Land with which only one office tower has been rebuilt on so far since the terror attacks? :o
ZippyTheChimp
August 4th, 2009, 10:04 PM
Then why would the PA offer to chip in hundreds of millions in financingI'm going by what has been published about the contract over the years, and information from the article.
Real estate executives who have spoken to Mr. Silverstein say that he would seek hundreds of millions of dollars in damages, arguing that the authority has undermined his ability to build the office towers because it is significantly behind schedule in rebuilding Greenwich Street, the $3.2 billion transit hub and a vehicle security center.Now, if the argument is breach of contract, why wasn't the arbitration filed as such?
KZ stated
The Port Authority was never supposed to finance the office towers. An ""offer to chip in" doesn't mean they're contractually obligated to do so. The PA has an interest in the project getting completed.
If you think that's inaccurate, then post information to support it. Show us the contract clause.
ZippyTheChimp
August 4th, 2009, 10:10 PM
But isn't he still paying tons of rent money to the PA for the land?Yes, Silverstein pays the PA rent. I think $10 million per month.
What he is paying for is the right to hold onto a long-term lease. That has tremendous value in itself. After 09/22, Silverstein could have defaulted on his rent payments. The lease agreement would have been terminated, and after insurance settlements, could have walked away.
He chose to hold the lease.
Daquan13
August 4th, 2009, 10:17 PM
Maybe he wants to hold all of the cards and expose the PA for what they really are;
A bunch of double-crossing double-dealing crooks who just keep on playing games and stalling tactics - possibly to lure Silverstein into walking away from it all.
That they've NEVER played with a full deck from Day One when plans to rebuild Ground Zero first got underway.
And BTW, I can only remember one time that the PA has manned up, and that is when they had admitted to blatently not having the land prepped in time for the towers to begin their foundation work. :mad:
ZippyTheChimp
August 5th, 2009, 12:25 AM
Let's see.
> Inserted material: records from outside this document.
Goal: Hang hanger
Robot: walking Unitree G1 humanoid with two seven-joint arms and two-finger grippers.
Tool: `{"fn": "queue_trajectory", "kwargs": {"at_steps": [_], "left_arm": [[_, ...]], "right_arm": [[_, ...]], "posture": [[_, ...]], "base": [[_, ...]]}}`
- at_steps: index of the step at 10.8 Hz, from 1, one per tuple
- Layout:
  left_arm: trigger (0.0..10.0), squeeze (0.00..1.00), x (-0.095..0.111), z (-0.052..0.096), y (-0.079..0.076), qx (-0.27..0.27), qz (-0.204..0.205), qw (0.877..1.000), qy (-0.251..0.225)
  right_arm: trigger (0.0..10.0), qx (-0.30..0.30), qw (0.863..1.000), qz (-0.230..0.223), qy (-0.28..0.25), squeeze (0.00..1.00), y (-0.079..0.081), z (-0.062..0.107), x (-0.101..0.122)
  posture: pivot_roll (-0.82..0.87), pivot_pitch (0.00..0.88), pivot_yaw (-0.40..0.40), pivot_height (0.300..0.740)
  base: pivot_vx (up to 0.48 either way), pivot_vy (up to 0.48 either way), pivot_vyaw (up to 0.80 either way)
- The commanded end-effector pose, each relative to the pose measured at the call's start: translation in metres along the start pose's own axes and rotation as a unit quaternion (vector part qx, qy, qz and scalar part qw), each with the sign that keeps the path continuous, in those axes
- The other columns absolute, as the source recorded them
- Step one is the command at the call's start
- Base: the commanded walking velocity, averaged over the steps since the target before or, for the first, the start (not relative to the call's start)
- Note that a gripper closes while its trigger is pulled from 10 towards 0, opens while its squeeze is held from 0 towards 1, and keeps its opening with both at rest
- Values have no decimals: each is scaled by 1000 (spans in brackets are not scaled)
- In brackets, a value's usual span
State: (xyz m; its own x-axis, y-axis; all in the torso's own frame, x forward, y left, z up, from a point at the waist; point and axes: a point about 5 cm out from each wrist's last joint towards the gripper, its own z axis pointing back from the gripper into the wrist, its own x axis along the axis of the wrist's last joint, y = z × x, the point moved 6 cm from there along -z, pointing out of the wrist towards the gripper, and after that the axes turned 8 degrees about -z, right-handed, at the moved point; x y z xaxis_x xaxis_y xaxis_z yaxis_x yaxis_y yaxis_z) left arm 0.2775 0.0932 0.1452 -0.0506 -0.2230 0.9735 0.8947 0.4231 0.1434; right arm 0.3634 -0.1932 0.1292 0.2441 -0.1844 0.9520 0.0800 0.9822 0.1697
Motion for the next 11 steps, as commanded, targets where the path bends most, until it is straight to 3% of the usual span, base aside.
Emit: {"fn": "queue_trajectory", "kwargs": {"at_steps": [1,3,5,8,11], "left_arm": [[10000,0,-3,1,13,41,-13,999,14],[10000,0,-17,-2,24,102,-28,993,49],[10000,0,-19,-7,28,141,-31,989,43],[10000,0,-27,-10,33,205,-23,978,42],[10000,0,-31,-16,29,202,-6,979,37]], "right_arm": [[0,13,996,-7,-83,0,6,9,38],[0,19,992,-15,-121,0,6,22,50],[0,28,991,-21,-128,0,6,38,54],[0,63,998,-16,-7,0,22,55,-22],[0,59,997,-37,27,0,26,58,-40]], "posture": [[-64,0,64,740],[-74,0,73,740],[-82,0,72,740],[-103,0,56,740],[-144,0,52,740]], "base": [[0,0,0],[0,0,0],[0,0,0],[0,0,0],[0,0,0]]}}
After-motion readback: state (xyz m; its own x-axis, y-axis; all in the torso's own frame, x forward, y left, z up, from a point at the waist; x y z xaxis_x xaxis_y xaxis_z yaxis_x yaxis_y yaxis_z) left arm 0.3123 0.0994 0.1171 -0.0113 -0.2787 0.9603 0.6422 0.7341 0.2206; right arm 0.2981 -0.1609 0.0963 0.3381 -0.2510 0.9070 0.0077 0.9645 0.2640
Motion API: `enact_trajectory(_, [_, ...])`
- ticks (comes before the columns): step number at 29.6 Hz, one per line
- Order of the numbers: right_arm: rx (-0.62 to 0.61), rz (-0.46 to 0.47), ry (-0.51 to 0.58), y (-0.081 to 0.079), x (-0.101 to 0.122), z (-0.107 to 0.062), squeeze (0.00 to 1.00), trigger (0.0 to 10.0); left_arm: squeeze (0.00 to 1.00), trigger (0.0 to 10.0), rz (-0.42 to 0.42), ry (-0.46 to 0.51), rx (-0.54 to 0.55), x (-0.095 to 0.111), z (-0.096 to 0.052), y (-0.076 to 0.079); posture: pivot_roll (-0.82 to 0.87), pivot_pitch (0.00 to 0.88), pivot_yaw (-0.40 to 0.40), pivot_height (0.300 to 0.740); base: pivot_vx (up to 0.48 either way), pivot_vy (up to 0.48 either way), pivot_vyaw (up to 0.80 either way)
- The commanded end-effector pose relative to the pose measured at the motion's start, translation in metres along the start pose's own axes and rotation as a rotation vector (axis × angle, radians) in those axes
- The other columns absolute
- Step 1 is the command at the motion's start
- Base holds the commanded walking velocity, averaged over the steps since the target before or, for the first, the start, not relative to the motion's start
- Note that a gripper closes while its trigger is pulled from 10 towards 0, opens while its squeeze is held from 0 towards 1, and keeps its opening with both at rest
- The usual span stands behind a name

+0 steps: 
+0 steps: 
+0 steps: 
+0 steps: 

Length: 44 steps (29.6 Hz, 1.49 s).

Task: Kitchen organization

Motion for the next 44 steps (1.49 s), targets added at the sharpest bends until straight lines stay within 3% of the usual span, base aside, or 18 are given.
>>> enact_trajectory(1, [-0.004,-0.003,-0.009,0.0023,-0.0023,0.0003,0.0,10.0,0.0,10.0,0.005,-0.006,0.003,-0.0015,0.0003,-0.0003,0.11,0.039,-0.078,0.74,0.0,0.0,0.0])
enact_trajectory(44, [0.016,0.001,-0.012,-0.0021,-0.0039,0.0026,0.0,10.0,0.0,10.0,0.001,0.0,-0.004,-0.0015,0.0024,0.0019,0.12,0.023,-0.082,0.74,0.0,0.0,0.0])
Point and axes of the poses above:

Delays cost $300,000 per day in penalties. That comes to $9 million per month, which wipes out all but $1 million in rent payments from Silverstein.
Silverstein still gets his development fees.
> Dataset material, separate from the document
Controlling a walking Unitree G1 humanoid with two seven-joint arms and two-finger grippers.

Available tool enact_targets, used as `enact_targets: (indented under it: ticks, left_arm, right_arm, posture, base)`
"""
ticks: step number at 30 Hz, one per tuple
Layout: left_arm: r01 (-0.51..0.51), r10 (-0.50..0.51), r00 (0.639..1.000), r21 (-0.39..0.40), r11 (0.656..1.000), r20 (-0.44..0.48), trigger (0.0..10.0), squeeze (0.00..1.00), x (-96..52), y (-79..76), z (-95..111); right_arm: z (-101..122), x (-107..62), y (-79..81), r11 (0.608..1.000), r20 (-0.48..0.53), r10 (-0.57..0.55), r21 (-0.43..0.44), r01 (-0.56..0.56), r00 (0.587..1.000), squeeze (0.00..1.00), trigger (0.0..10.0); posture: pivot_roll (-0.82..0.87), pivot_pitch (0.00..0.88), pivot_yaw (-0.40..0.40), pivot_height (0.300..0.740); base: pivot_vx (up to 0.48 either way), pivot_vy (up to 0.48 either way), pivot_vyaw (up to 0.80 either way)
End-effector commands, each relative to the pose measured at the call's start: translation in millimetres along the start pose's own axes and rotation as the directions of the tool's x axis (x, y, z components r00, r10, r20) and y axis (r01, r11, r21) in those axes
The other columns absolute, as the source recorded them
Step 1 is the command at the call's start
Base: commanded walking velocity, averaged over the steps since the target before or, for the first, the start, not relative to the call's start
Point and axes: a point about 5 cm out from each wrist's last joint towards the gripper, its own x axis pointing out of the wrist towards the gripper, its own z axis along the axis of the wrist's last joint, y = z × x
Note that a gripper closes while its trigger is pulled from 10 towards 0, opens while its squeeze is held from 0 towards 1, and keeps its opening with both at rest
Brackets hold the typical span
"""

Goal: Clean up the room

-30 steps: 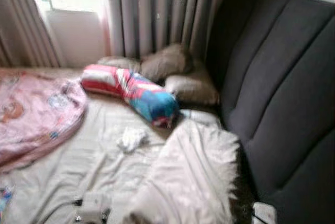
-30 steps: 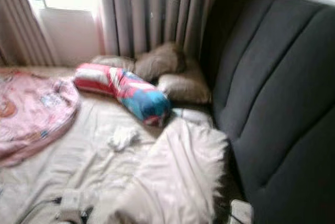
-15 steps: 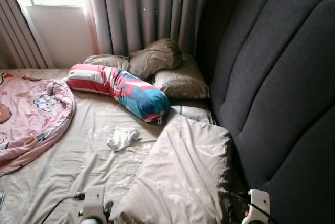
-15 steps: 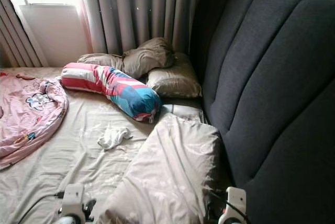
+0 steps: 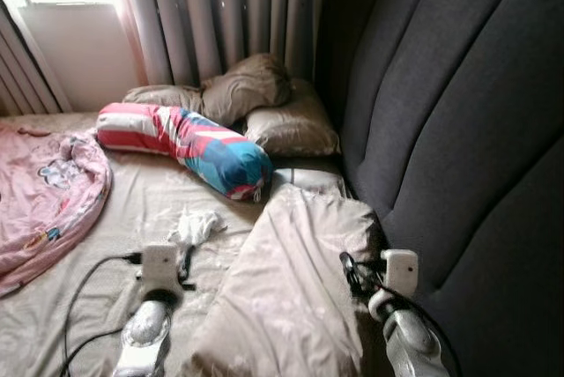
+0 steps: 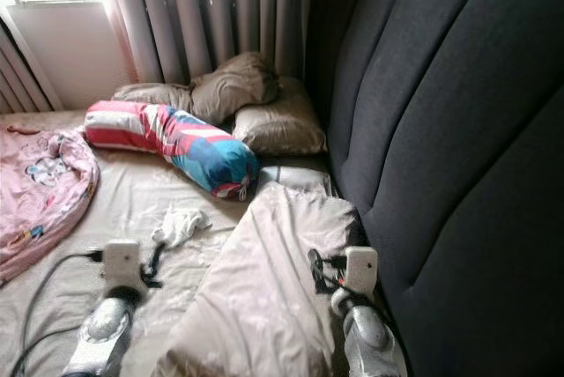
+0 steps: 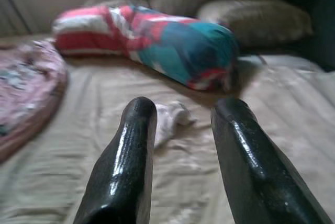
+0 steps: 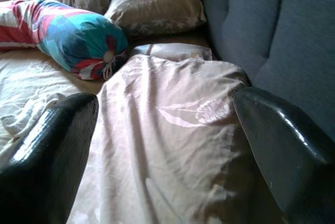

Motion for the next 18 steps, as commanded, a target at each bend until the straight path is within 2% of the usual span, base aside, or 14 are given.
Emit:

Also, as landowner, the PA pays PILOT (payments in lieu of property tax) to NYC on the entire site, built or not. The same payments are made on the DB site. Tax drain on land with only one source of revenue - PATH.
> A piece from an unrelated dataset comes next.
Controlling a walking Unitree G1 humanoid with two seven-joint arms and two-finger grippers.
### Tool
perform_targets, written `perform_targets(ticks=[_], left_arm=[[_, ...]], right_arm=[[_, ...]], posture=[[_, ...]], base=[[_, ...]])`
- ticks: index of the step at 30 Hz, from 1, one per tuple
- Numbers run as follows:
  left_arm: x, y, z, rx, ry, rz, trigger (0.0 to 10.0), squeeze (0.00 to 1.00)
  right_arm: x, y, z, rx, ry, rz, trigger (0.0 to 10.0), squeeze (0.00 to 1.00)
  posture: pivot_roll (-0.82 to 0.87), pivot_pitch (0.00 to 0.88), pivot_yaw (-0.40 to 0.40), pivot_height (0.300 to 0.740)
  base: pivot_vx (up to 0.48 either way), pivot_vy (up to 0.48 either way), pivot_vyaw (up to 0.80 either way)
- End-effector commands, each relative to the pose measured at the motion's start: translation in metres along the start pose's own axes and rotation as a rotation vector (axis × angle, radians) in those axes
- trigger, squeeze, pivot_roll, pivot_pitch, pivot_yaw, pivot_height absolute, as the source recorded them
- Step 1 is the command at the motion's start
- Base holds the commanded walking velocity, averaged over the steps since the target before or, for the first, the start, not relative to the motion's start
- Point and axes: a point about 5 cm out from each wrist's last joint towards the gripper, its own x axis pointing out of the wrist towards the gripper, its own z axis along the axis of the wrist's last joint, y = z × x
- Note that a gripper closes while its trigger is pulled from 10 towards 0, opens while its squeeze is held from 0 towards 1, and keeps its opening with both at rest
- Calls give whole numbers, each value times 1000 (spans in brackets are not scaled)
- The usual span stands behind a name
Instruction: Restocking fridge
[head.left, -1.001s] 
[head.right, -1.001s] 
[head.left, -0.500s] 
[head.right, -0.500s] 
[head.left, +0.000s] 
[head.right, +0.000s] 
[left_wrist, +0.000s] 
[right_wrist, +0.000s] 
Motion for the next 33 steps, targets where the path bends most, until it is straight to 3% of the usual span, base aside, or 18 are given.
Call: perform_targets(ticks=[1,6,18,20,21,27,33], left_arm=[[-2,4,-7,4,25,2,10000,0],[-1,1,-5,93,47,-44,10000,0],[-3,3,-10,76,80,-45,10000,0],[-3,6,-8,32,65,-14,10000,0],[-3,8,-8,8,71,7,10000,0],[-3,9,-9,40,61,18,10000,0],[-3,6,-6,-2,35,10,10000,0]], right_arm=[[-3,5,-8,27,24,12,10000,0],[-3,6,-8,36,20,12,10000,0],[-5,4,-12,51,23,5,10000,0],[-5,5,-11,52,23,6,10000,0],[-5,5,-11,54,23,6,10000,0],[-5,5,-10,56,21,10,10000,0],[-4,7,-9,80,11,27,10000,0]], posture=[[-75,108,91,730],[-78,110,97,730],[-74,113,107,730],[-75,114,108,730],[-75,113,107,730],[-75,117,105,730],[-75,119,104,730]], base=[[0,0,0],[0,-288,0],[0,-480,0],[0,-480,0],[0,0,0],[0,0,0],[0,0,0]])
Yeah, so stalling is definitely the way to go. You really have it figured out, Daquan.
BPC
August 5th, 2009, 01:23 AM
I don't think the Port is deliberately stalling. They're just indeliberately incompetent. It's not bad faith; it's just the nature of the beast. Government employees don't have their own money in the game. They go home at 5 pm either way. It takes a private developer -- a guy for whom construction speed means the difference between becoming vastly rich and filing for bankruptcy -- to get a building up into the air with any haste.
Daquan13
August 5th, 2009, 05:49 AM
Zippy, that is the cost of doing business.
They need to crap or get off the pot. I think that it's high time that the PA stop this nonsense and get down to the busines or matter at hand - let the towers on the Eastern half be built! :mad:
ZippyTheChimp
August 5th, 2009, 06:57 AM
Zippy, that is the cost of doing business.What is? I have no idea what you're talking about.
let the towers on the Eastern half be built!Interesting choice of grammar. Not "let someone build them," but "let them be built." All by themselves?
One block north on Church & Barclay, there was a nice building that Silverstein bought, demolished, and dug a big hole in the ground, promising a new tower. It's stalled.
"Let the tower be built."
Of course I'm being sarcastic. Towers don't build themselves, do they?
Daquan13
August 5th, 2009, 07:29 AM
Unless you believe in fairy tales & magic. :D
ZippyTheChimp
August 5th, 2009, 07:46 AM
^
Posts like that don't serve any purpose.